A major mathematical breakthrough led by an Indiana University Bloomington professor will be the subject of an international conference this month in California.
IU mathematician David Fisher and colleagues’ work on Zimmer’s conjecture – a well-known subject in the field of “pure mathematics” – will be the subject of an Institute for Pure and Applied Mathematics workshop Jan. 22 to 26 at UCLA. Fisher is a professor in the IU Bloomington College of Arts and Sciences’ Department of Mathematics.

The workshop is expected to attract about 100 highly specialized mathematicians from across the globe.
Originally posed over 30 years ago, Zimmer’s conjecture broadly concerns the subject of symmetry, a concept in many fields of mathematics but most familiar in geometry, where a shape appears the same from many angles, such as a reflection.
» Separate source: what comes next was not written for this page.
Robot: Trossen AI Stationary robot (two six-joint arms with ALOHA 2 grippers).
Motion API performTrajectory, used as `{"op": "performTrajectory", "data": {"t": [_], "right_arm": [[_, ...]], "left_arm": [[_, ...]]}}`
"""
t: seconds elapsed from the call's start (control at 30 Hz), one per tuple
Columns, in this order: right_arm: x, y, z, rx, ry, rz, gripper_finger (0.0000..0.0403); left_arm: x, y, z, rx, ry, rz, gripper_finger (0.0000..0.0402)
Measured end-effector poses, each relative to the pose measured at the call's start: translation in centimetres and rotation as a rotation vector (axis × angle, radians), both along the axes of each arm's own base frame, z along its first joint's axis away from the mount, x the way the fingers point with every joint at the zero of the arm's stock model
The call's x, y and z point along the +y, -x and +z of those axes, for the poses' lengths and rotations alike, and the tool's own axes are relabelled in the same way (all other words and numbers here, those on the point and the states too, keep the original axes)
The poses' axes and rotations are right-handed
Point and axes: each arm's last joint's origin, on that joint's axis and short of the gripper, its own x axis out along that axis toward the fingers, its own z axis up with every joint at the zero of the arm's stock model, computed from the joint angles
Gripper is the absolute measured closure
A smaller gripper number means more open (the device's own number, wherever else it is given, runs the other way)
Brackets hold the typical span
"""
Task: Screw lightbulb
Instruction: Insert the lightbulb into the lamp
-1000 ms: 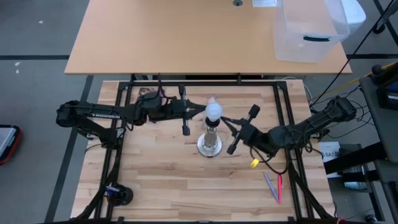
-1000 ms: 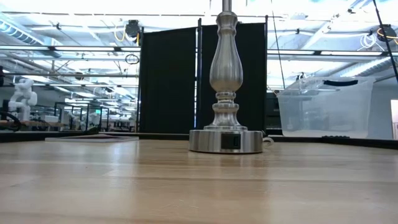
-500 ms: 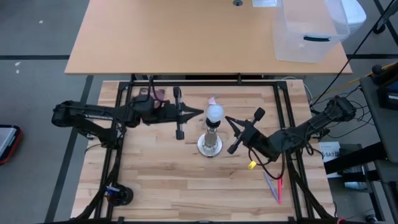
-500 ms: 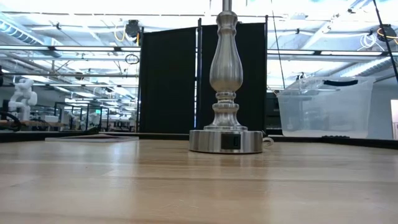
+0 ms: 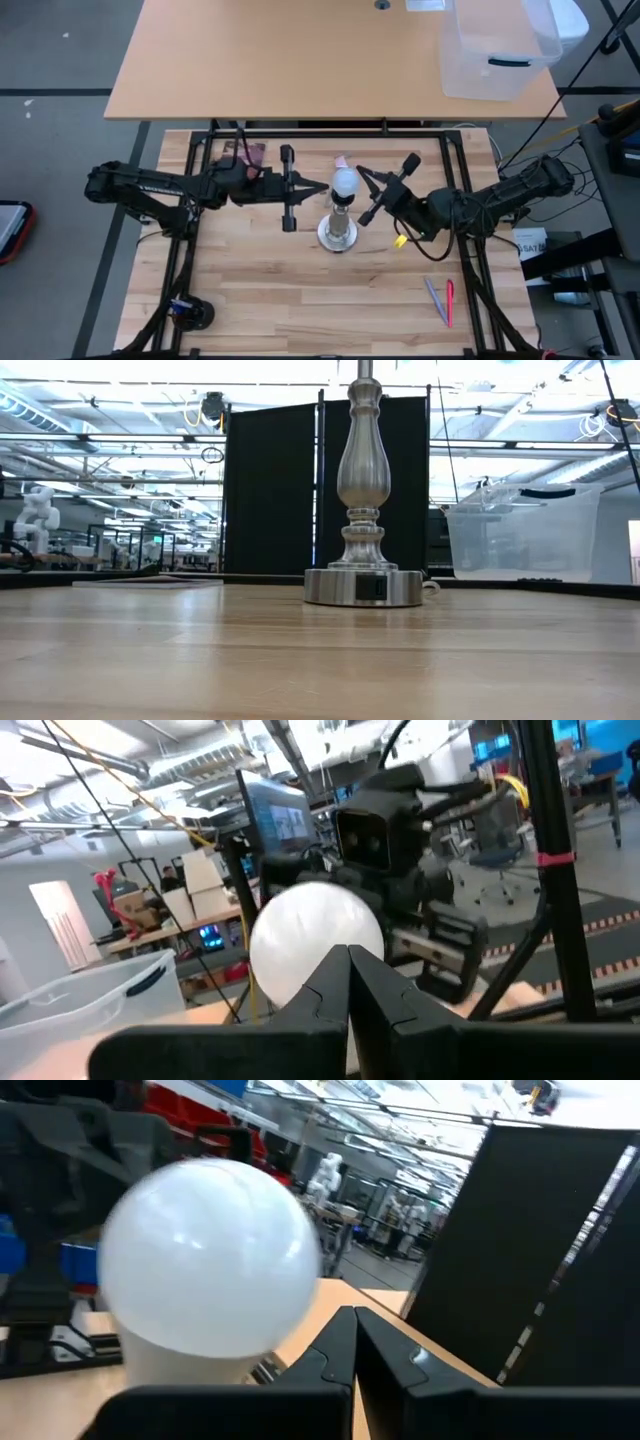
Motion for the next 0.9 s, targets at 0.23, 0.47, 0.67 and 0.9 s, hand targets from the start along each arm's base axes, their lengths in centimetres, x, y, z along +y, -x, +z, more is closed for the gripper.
{"op": "performTrajectory", "data": {"t": [0.23, 0.47, 0.67, 0.9], "right_arm": [[-0.3, -0.2, 0.0, -0.009, 0.000, 0.025, 0.0403], [0.0, -0.1, 0.0, -0.014, -0.013, 0.042, 0.0403], [0.7, 0.1, -0.2, -0.008, -0.027, 0.058, 0.0403], [1.3, 0.3, -0.5, 0.007, -0.046, 0.073, 0.0403]], "left_arm": [[0.1, -1.1, -0.9, 0.019, 0.002, 0.002, 0.0399], [0.8, -1.1, -1.0, 0.020, 0.019, 0.012, 0.0399], [1.5, -1.1, -1.1, 0.034, 0.026, 0.031, 0.0399], [2.2, -1.1, -1.2, 0.044, 0.038, 0.055, 0.0399]]}}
Symmetry is especially important in the field of physics, and it’s fundamental to how experts describe the rules that guide the physical world. Broadly, Zimmer’s conjecture concerns the challenge of understanding the behavior of abstract structures called lattices, which behave in a geometric way when analyzed in higher dimensional space. It roughly states that certain groups of symmetries of these objects cannot act on certain spaces.
The conjecture was originally posed by Robert J. Zimmer, who was Fisher’s thesis advisor and the current president of the University of Chicago. Although many approaches to the conjecture have been proposed over the years, little progress had been made.
Fisher first tackled Zimmer’s conjecture in 2001, and he came closest to a breakthrough in 2008 while working on a related conjecture. The new discovery, which verifies a large portion of Zimmer’s conjecture, was discovered in collaboration with Aaron Brown and Sebastian Hurtado-Salazar, postdoctoral instructors at the University of Chicago.
Together, Fisher and these colleagues proved for the first time that no “non-trivial” solution for symmetry exists for these types of variables under certain specific conditions. The situation is similar to trying to solve a number equation in which there are too many variables to reach a conclusion. Except instead of numbers, the equation uses complicated geometric objects with many parameters.
“This result brings us much closer to the full conjecture than anything that had been done before,” Fisher said. “I think it’s important that the proof of our result draws together threads of several different subfields of mathematics in a way that is surprising and interesting.”
Specifically, Fisher said the proof combines topics and tools from mathematical fields such as group actions, geometry, dynamics, smooth ergodic theory and functional analysis. The result was able to prove the conjecture for one major class of lattices in essentially any dimension.
The decision of the Institute for Pure and Applied Mathematics to dedicate a workshop to pure mathematics is a notable distinction because the events are typically reserved for applied mathematics. The workshops are also highly competitive, requiring an application and a review by a scientific board.
In addition, Fisher’s work on Zimmer’s conjecture was recently featured in a Bourbaki Seminar, a prestigious lecture series hosted by the Institut Henri Poincare in Paris that highlights the year’s top 16 discoveries in mathematics. The prior year’s series also featured work by a faculty member in the IU Bloomington Department of Mathematics, Ciprian Demeter.
An expert in rigidity theory, Fisher focuses his research on geometric group theory and ergodic theory. He is the recipient of several grants from the National Science Foundation, and he is a fellow of the American Mathematical Society, the Simon’s Foundation and the Radcliffe Institute Fellowship Program at Harvard University. He holds a Ph.D. from the University of Chicago and a bachelor’s degree in mathematics from Columbia University.
The Institute of Pure and Applied Mathematics was founded in 2000 as an NSF Mathematical Sciences Institute. Each year, thousands of visitors attend its workshops and programs. The institute seeks to bring the full range of mathematical techniques to bear on the great scientific challenges of our time.